» **HOW TO COMPLETE THIS TASK**: If a line in the records below holds the string "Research", count it; give only the total.

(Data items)

+===+

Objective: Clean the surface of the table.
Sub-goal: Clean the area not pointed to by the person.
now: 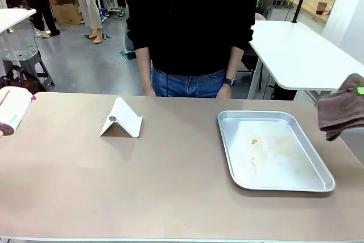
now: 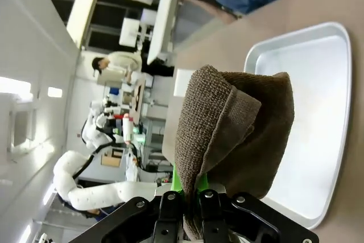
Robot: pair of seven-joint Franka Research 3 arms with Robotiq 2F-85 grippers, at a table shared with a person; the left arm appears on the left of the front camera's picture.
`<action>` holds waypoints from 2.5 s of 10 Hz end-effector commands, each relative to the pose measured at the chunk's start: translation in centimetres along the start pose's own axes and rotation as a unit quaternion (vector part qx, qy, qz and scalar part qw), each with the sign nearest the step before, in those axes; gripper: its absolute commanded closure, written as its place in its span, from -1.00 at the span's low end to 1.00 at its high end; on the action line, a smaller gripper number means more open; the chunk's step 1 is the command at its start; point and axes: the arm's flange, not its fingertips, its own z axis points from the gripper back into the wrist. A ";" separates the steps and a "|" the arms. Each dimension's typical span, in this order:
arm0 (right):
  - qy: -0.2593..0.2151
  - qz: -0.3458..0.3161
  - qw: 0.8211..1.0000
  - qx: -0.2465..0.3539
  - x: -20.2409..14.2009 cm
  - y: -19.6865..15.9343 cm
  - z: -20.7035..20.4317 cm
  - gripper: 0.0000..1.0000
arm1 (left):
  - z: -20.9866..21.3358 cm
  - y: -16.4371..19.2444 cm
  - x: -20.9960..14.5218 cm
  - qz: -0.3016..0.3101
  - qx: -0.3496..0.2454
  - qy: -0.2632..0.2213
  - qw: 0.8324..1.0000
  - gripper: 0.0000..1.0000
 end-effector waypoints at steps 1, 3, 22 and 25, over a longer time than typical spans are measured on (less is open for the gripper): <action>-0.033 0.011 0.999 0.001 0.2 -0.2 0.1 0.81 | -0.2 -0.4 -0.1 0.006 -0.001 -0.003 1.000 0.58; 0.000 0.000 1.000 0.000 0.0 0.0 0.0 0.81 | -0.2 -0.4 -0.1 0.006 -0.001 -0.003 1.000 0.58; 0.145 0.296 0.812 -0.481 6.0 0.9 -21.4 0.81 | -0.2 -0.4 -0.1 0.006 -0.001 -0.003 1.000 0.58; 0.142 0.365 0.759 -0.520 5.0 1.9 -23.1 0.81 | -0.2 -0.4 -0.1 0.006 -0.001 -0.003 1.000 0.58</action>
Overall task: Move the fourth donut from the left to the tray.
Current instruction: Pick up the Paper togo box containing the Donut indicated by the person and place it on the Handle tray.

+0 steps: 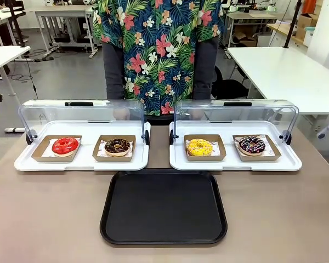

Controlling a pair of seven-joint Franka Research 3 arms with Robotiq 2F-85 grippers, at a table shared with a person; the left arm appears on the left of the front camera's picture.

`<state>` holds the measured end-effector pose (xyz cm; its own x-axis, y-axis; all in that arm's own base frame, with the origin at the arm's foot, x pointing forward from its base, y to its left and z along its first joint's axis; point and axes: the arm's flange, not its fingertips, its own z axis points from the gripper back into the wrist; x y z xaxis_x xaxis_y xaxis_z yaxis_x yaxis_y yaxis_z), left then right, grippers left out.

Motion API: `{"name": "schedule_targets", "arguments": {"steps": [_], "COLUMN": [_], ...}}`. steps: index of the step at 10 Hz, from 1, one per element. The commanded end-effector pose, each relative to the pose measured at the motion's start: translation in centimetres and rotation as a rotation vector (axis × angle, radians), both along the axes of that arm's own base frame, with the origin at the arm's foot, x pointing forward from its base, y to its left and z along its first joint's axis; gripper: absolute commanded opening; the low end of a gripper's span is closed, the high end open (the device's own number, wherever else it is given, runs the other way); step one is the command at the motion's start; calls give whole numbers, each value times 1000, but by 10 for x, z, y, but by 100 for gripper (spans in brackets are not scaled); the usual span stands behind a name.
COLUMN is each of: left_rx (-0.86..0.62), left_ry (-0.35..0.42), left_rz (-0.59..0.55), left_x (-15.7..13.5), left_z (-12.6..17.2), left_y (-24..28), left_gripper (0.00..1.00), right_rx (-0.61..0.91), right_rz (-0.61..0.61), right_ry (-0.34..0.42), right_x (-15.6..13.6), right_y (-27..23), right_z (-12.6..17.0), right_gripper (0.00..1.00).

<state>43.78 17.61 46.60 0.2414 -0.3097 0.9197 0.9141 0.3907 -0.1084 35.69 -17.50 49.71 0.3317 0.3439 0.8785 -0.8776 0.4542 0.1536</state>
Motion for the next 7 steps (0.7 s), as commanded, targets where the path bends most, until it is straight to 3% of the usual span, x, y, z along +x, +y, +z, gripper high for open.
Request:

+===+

» **TASK SOLUTION**: 2